La courbe de Philips selon les données disponibles dans les années 1960. Image : WikiCommons
Après un demi-siècle d’utilisation à tort et à travers, le prétendu lien entre chômage et inflation est utilisé pour justifier des politiques des banques centrales et pour établir les prévisions économiques.
Passons sur le fait que, même si la relation était confirmée, elle n’implique pas de causalité. Ce n’est pas parce que deux phénomènes semblent évoluer de concert que jouer sur un paramètre modifie nécessairement l’autre (les acheteurs de Ferrari sont souvent riches, mais acheter une Ferrari ne vous rendra pas riche).
Si la courbe de Philips mérite d’être définitivement oubliée, ce n’est pourtant pas parce que les interprétations qui en sont faites sont abusives, mais parce que le lien même entre chômage et inflation a été montré comme inexistant à de nombreuses reprises depuis.
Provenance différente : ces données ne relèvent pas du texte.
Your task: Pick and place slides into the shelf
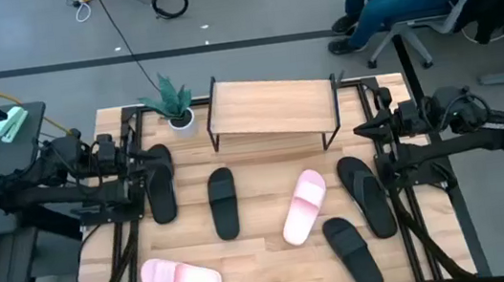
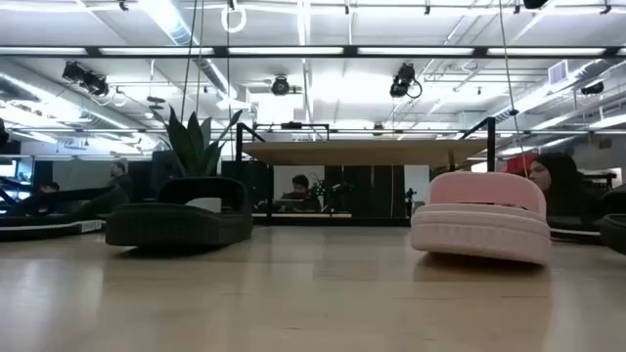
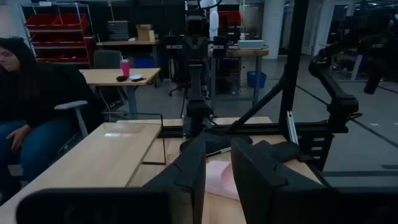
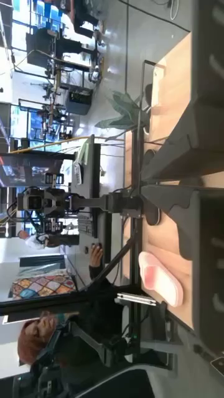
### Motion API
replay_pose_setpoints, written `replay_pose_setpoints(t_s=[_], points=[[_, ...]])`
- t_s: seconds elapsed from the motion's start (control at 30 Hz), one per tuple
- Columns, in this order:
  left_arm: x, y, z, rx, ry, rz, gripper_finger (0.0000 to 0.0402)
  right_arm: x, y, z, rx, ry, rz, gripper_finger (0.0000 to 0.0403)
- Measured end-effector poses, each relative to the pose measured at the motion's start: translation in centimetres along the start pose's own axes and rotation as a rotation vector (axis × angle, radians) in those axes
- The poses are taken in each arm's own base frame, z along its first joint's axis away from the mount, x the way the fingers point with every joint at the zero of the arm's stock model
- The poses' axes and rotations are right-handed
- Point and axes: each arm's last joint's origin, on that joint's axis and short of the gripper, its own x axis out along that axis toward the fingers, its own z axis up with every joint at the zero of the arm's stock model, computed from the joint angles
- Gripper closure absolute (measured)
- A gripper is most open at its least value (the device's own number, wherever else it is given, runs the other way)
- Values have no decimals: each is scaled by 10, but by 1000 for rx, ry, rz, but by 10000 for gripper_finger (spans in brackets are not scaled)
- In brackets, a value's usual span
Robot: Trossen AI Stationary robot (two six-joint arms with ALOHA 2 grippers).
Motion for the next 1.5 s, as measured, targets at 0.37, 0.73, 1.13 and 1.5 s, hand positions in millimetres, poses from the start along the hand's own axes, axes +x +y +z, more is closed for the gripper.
replay_pose_setpoints(t_s=[0.37,0.73,1.13,1.5], points=[[0,0,0,0,0,0,314,0,0,0,0,0,0,376],[0,0,0,0,0,0,317,0,0,0,0,0,0,376],[0,0,0,0,0,0,317,0,0,0,0,0,0,376],[0,0,0,0,0,0,315,0,0,0,0,0,0,376]])
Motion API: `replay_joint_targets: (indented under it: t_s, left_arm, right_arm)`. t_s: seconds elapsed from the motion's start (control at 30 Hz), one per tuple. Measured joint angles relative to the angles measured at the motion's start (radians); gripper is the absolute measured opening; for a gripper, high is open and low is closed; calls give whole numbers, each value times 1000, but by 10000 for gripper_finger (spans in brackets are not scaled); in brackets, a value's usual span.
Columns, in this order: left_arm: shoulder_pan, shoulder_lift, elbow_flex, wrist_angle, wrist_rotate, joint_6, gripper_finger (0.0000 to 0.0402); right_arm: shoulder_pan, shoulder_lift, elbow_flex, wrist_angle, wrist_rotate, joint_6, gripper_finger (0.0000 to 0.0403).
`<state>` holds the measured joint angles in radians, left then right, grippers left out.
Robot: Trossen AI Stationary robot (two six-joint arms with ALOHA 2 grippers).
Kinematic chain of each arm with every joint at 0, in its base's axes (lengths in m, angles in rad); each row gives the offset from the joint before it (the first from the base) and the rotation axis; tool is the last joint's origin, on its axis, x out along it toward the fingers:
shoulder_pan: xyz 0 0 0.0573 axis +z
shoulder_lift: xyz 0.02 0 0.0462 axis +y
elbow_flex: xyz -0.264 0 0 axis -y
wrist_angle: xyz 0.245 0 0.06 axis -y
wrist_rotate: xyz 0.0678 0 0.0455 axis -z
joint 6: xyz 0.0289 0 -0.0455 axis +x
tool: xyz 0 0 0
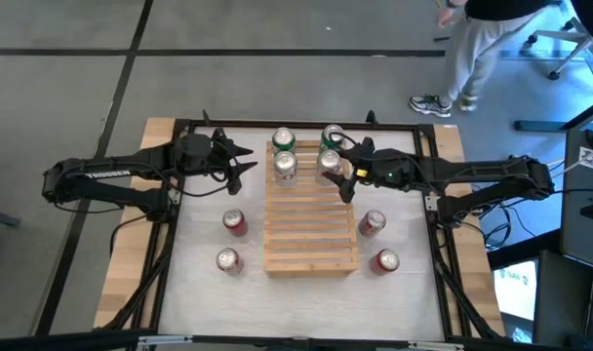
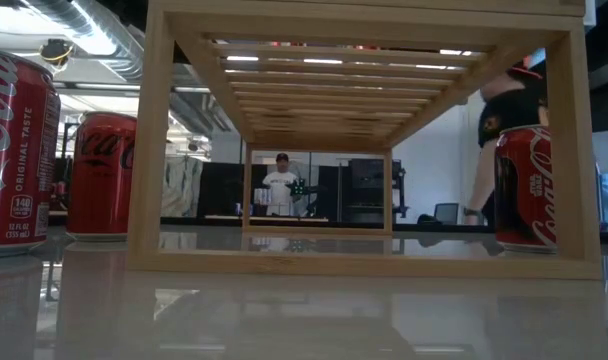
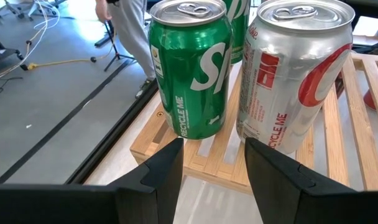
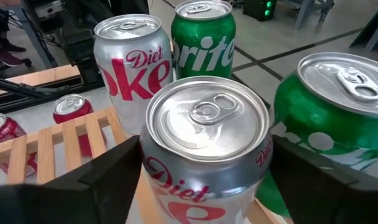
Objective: Place canned beverage on shelf
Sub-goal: Put the red and silver soda can on the shelf aligned with the red and silver soda can
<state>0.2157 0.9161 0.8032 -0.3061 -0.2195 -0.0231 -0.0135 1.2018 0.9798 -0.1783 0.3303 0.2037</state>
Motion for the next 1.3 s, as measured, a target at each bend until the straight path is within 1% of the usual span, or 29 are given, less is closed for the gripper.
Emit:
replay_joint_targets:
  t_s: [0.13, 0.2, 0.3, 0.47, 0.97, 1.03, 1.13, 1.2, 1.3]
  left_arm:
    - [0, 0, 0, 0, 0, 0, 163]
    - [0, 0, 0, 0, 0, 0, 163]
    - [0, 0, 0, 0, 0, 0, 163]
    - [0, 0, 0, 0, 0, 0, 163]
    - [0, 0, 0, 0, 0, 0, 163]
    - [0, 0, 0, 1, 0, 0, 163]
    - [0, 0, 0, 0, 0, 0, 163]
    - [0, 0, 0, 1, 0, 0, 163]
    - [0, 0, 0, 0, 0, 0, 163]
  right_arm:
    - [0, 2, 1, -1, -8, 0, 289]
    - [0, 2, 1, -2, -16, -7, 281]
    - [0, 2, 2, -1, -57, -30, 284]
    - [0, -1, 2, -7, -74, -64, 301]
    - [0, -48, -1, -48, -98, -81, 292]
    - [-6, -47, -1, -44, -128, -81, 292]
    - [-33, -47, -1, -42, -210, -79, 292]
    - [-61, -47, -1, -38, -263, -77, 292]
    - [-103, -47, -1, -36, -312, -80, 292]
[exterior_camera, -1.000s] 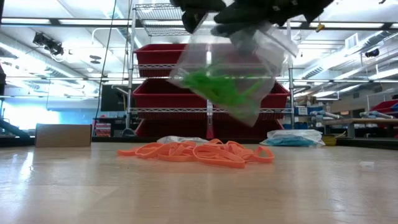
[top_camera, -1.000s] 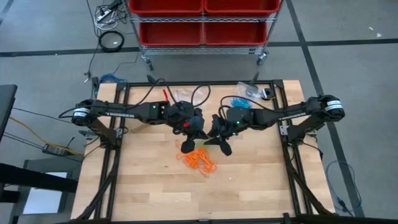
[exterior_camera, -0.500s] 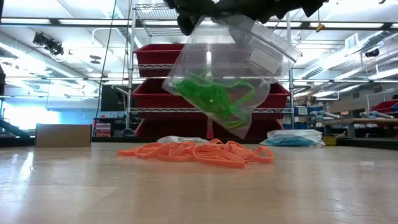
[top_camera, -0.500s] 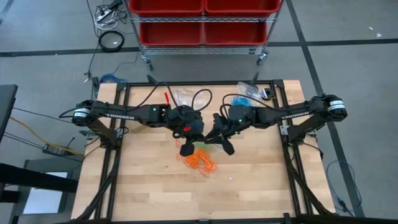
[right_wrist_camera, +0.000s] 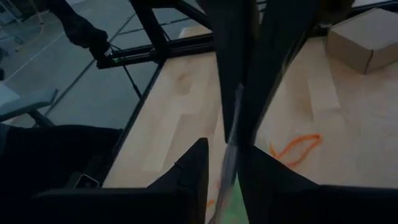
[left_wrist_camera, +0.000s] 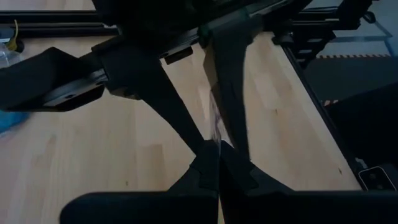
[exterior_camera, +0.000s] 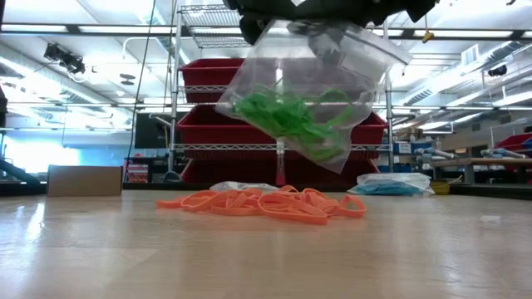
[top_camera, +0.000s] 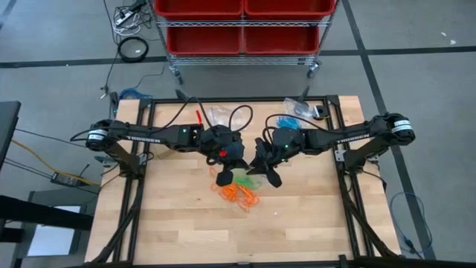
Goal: Sort rubber bands
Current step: Close the transparent zip bag
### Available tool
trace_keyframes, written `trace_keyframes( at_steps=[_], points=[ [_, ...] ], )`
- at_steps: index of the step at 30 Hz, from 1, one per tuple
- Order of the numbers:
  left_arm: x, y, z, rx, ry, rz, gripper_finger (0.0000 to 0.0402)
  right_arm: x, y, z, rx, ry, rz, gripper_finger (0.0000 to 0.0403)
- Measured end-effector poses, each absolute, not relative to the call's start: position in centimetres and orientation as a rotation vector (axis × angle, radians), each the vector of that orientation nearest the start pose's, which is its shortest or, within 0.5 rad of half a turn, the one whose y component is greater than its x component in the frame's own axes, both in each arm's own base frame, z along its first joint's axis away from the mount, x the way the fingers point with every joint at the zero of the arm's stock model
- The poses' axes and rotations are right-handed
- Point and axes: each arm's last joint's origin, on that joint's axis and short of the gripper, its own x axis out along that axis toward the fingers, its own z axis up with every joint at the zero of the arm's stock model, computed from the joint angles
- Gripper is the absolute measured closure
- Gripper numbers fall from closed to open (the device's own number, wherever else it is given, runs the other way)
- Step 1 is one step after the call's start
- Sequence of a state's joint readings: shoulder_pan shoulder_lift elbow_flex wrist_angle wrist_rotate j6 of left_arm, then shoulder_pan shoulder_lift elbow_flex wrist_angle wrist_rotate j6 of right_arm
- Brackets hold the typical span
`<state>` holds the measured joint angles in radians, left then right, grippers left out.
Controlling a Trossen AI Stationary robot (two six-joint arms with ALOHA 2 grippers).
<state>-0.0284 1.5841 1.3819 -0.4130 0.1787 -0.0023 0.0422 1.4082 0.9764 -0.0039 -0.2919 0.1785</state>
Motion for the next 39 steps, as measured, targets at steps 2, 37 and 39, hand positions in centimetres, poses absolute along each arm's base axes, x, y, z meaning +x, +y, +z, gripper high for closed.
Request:
trace_keyframes(
  at_steps=[2,37,39],
  points=[
    [35.3,-1.5,32.1,-0.041,0.621,-0.203,0.0401,31.0,2.1,27.5,0.226,0.474,0.282,0.0348],
    [32.2,-2.0,33.8,0.034,0.695,-0.099,0.0401,29.4,2.2,25.2,0.236,0.765,0.235,0.0403],
    [31.9,-2.1,34.0,0.038,0.695,-0.089,0.0401,29.2,2.3,25.0,0.237,0.797,0.234,0.0403]
  ],
)
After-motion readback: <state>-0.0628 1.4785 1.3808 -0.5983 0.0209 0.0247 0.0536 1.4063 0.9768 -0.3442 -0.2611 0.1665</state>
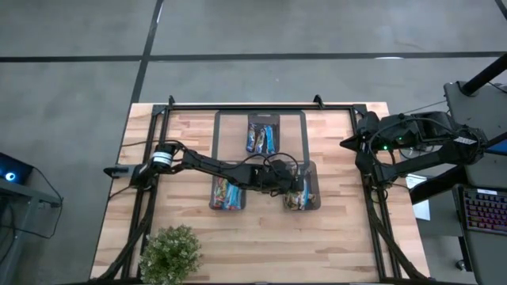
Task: Pick and place Granola Bars by type
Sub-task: Put the orange granola bar into the bottom right black bin, then return to Home Position
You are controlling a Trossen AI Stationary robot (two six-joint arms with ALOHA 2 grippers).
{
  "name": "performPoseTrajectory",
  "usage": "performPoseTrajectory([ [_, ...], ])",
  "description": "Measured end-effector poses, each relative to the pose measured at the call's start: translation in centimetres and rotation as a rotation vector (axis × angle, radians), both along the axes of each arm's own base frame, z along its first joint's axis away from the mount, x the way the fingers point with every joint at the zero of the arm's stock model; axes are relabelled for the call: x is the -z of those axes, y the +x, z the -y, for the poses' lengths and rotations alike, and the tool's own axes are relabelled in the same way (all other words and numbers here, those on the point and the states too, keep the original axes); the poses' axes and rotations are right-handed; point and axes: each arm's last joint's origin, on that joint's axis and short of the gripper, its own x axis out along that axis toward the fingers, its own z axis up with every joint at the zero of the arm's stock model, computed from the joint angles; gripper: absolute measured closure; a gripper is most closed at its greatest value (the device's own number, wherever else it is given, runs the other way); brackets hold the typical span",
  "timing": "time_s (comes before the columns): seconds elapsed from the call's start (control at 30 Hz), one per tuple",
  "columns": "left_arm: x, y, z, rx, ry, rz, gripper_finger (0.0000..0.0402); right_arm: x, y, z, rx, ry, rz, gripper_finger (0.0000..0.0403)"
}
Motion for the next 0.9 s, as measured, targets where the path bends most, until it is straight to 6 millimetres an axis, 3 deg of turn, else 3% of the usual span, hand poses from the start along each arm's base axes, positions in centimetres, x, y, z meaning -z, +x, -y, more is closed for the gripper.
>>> performPoseTrajectory([
  [0.13,0.05,0.02,0.00,0.005,0.000,-0.002,0.0293,0.00,0.00,-0.01,-0.001,0.000,0.000,0.0394],
  [0.43,0.08,0.03,-0.15,0.011,-0.021,-0.003,0.0213,0.00,0.00,-0.01,-0.002,0.001,0.000,0.0394],
  [0.9,0.08,0.05,-0.04,0.044,-0.028,-0.004,0.0207,0.00,0.00,-0.01,-0.002,0.001,0.000,0.0394],
])
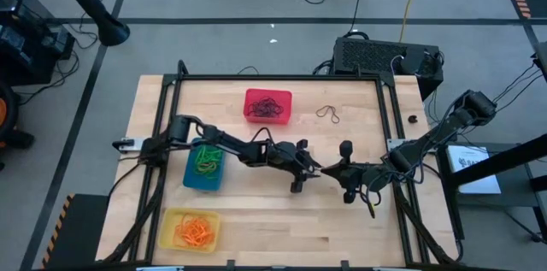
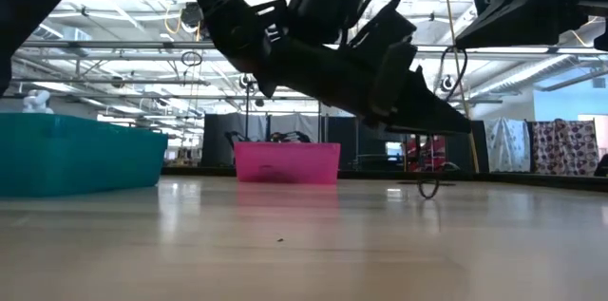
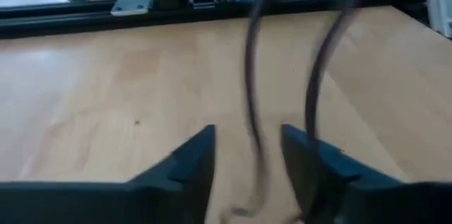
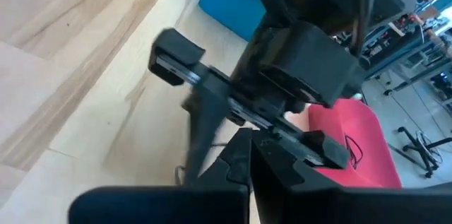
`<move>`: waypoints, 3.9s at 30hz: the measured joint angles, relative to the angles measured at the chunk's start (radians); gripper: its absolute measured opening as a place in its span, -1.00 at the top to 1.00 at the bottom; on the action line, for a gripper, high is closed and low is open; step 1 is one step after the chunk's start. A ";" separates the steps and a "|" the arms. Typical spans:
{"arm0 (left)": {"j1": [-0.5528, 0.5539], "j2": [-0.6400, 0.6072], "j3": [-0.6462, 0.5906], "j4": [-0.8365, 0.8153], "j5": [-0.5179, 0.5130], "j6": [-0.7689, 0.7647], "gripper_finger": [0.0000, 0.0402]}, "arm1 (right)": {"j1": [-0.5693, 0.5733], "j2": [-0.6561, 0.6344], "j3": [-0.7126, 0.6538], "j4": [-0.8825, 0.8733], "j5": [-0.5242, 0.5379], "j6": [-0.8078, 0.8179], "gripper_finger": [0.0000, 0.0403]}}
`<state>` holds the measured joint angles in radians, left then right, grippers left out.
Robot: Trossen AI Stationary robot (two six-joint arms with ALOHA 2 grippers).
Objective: Sort rubber bands into baskets
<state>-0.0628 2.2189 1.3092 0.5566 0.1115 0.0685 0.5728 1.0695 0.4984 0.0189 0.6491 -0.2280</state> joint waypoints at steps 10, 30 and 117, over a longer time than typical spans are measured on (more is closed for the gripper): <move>0.017 -0.040 0.004 -0.119 -0.027 0.020 0.97 | 0.000 -0.004 0.000 -0.089 0.050 0.066 0.91; 0.216 -0.425 0.018 -0.683 -0.516 0.260 0.99 | -0.005 -0.004 0.000 -0.358 0.114 0.448 -0.16; 0.332 0.472 1.022 -1.072 -0.103 -0.052 0.95 | -0.159 -0.004 0.000 -0.627 0.051 0.830 -0.11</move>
<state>0.2696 2.6906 2.3313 -0.5155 0.0081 0.0167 0.4141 1.0657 0.4987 -0.6079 0.7002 0.6018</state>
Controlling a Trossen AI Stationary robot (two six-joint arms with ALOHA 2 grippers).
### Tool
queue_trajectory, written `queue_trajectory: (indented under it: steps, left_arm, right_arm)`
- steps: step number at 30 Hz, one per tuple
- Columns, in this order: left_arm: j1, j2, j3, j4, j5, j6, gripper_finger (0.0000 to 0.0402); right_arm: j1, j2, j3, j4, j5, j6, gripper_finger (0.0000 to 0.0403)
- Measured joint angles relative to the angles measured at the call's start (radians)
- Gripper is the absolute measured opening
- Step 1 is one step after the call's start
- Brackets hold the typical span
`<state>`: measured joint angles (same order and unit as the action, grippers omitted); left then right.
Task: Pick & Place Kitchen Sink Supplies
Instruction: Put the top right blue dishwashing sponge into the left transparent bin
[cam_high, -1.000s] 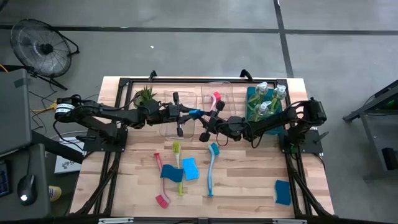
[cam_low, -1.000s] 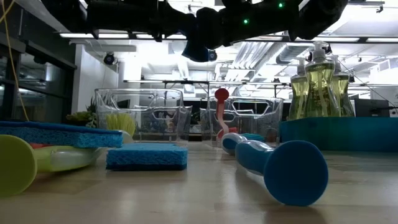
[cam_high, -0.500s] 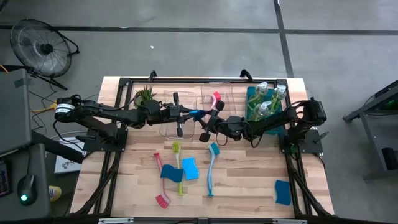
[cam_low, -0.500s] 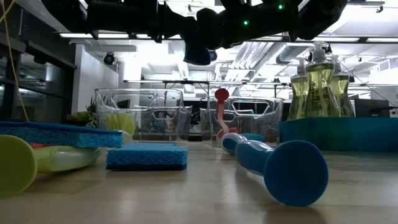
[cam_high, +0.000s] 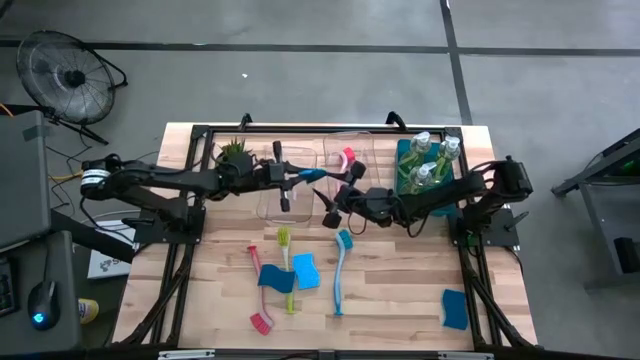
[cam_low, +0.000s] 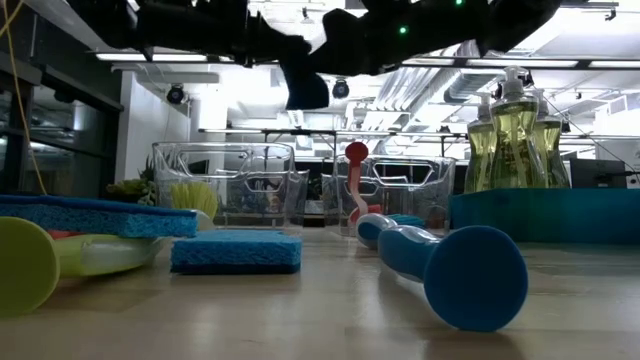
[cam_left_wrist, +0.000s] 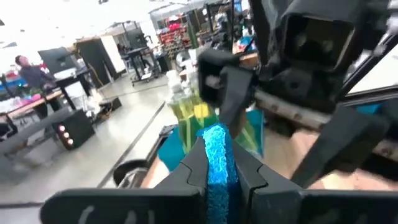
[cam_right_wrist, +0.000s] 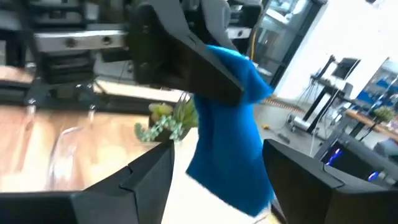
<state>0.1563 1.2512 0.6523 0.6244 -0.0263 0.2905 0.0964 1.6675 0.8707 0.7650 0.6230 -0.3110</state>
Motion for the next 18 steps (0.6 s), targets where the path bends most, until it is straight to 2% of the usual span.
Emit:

Les données observées depuis les années 1970, soit un demi-siècle, sont en contradiction complète avec celles dont disposait Philips en 1958.
Même la Fed n’y croit plus
N’y voyez pas là un discours complotiste ou iconoclaste : même la Fed de St Louis s’est fendue, il y a un peu plus d’un an, d’un communiqué public prenant acte de l’invalidité de l’hypothèse de Philips.
Ce que tous les économistes sérieux avaient compris dès les années 1990, et que nos dirigeants font encore mine d’ignorer aujourd’hui, est désormais écrit noir sur blanc par les représentants de la plus puissante institution financière au monde : il n’y a pas de lien entre l’inflation et le chômage.
Pour illustrer son propos, la Fed publie côte à côte deux graphiques qui permettent de dissiper les derniers doutes.
Jusqu’aux années 1970, les données semblaient confirmer l’hypothèse de Philips. Source : St Louis Fed
Vient ensuite un demi-siècle de mesures supplémentaires. Entre 1970 et 2019, plus de corrélation inverse, plus aucun lien : le nuage de points est totalement aléatoire.
Sur les 50 dernières années, aucun lien ne peut être mesuré entre chômage et inflation. Source : St Louis Fed
Il est désormais bien établi qu’une économie peut avoir simultanément une inflation forte avec un fort taux de chômage, une inflation faible en situation de plein-emploi, ou se trouver dans n’importe quelle autre combinaison des deux facteurs.
Nos dirigeants seraient bien inspirés de mettre leurs connaissances économiques à jour et prendre acte de l’absence de lien entre taux de chômage et rythme de l’inflation.
La culture économique des hommes politiques étant ce qu’elle est, les citoyens-investisseurs ne devraient pas retenir leur souffle en attendant une adaptation des politiques monétaires à ces « nouvelles » données… mais il reste possible d’en tenir compte dans nos stratégies d’investissement.
En 2021, en cas de reprise de la consommation, le chômage ne jouera pas le rôle de protection contre l’inflation car ce mécanisme n’existe plus depuis 1970. Malgré un chômage à 10,1% en France et de 8,7% en Europe, un épisode inflationniste reste le plus probable une fois que les mesures sanitaires auront été levées.